Western Mail, Thursday 11 May 1933, page 2
THE HORSE, THE FRIEND OF MAN.
In early ''15, before the canteens were going, we hadn't tasted whisky for months. From Behencourt (about 15 miles from Amiens) another chap and myself were despatched to get some. We borrowed a sulky from Madame at the farm, and put in the shafts a mare (Old Netty) which had belonged to a farmer in Angus, Scotland. She took us a spanking gait to "Ameens." Each store would only give us two bottles at the most, so we kept on shopping until we had two dozen aboard (the sulky). Finishing our commissions, we put the mare in a stable near the river, and after a hectic day we landed up at Hotel du Rhin for dinner at 7.
A good dinner, a magnum of Veuve Cliquot, 1906, and we were having coffee and liqueurs in the court-yard garden at the back when Sir John French was announced. On his way to the dining-room he passed our table with several of his 6taff. We both made (or thought we did) a fairly creditable show at "Attention," but, whether out of sympathy or not, he quickly said: "Sit down, please, gentlemen: thank you."

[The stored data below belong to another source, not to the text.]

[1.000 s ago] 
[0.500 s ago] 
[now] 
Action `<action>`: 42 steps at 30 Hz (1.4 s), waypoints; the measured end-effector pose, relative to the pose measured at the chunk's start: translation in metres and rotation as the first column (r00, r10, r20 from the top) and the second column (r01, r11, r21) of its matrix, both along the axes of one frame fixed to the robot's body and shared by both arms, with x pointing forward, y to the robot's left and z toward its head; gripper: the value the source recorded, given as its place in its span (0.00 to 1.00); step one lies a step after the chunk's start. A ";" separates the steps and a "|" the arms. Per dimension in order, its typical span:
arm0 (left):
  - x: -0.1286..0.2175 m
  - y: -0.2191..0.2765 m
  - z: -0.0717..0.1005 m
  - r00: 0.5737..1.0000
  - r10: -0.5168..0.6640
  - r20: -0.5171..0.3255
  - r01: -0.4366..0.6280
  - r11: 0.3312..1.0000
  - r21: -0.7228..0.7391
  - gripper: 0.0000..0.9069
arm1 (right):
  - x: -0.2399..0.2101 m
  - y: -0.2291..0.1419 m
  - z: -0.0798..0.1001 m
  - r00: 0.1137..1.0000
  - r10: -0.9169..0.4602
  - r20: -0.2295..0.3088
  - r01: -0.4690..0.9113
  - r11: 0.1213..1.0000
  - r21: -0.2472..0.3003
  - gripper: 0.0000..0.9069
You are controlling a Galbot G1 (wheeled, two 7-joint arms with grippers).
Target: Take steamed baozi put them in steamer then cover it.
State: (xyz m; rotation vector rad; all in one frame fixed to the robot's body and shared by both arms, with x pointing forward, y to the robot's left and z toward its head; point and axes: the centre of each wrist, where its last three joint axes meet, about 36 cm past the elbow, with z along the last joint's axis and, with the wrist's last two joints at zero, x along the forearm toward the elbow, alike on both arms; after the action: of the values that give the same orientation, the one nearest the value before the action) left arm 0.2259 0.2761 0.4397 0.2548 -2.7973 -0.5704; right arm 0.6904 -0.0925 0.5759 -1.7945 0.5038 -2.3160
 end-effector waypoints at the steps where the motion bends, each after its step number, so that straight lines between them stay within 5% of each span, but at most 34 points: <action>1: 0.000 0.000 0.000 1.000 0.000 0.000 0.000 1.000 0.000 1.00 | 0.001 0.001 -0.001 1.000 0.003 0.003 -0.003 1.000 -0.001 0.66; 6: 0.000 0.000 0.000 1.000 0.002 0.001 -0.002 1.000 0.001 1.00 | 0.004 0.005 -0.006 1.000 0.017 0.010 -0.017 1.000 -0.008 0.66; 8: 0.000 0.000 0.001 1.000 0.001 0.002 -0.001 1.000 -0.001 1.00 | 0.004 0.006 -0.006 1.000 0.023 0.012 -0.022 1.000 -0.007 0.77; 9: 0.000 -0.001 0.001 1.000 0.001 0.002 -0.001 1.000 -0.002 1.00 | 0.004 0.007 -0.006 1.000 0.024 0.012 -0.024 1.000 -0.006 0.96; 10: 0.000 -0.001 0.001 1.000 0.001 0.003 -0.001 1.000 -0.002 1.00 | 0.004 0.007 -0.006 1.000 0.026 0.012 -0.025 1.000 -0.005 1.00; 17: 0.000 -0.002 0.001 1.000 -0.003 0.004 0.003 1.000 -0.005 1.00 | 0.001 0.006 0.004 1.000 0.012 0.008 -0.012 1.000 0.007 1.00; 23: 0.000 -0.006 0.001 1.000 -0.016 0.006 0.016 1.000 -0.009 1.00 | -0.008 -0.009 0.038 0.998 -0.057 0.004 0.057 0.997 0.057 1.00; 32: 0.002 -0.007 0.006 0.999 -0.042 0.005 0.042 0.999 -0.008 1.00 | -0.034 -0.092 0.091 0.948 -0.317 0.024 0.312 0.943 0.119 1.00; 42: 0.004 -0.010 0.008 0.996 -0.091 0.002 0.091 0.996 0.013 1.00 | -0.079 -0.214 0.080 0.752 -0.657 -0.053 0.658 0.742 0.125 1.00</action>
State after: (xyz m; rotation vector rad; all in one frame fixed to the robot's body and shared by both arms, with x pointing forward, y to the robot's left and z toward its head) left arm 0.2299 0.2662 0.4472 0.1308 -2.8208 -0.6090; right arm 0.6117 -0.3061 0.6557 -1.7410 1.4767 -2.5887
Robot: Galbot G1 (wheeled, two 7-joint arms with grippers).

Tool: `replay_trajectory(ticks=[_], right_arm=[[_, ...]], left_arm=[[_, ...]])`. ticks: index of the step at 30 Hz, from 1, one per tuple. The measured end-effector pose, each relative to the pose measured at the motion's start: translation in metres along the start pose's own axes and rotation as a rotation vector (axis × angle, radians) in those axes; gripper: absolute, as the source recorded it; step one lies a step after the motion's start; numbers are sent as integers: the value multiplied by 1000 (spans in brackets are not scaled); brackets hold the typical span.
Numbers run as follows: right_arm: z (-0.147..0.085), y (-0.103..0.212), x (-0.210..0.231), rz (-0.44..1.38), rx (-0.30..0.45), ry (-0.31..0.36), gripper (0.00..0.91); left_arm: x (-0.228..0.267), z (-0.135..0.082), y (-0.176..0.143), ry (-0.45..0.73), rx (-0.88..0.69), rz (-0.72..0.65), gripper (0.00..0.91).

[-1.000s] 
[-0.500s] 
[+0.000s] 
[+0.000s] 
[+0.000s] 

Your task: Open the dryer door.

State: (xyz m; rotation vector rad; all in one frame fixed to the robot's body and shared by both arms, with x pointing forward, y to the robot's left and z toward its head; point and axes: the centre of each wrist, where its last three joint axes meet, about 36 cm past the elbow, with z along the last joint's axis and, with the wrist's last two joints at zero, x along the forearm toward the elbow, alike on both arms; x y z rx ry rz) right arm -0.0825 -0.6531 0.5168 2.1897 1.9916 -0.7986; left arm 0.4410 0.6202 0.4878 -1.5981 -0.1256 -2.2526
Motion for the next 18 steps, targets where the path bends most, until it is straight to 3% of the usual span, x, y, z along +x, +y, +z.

When it was time to make a break, about, midnight, we arrived at the stable for our turnout. Old Monsieur was very affable, and insisted on bringing us in to have a bowl of punch. The mainstay of this, I am sure, was S.R.D. Anyhow, it proved an effective nightcap for both of us, and within a hundred yards of our starting point for the homeward journey we were sound asleep in the sulky in the heart of Amiens.
Old Netty had never been on the road before that day, but .she took us fifteen miles home, at her own pace. The first thing we remembered of the trip was her song to her cobbers in the horse lines, with-her head over the paddock gate.
R. R. Alexander, ex-Highland Division, Cunderdin.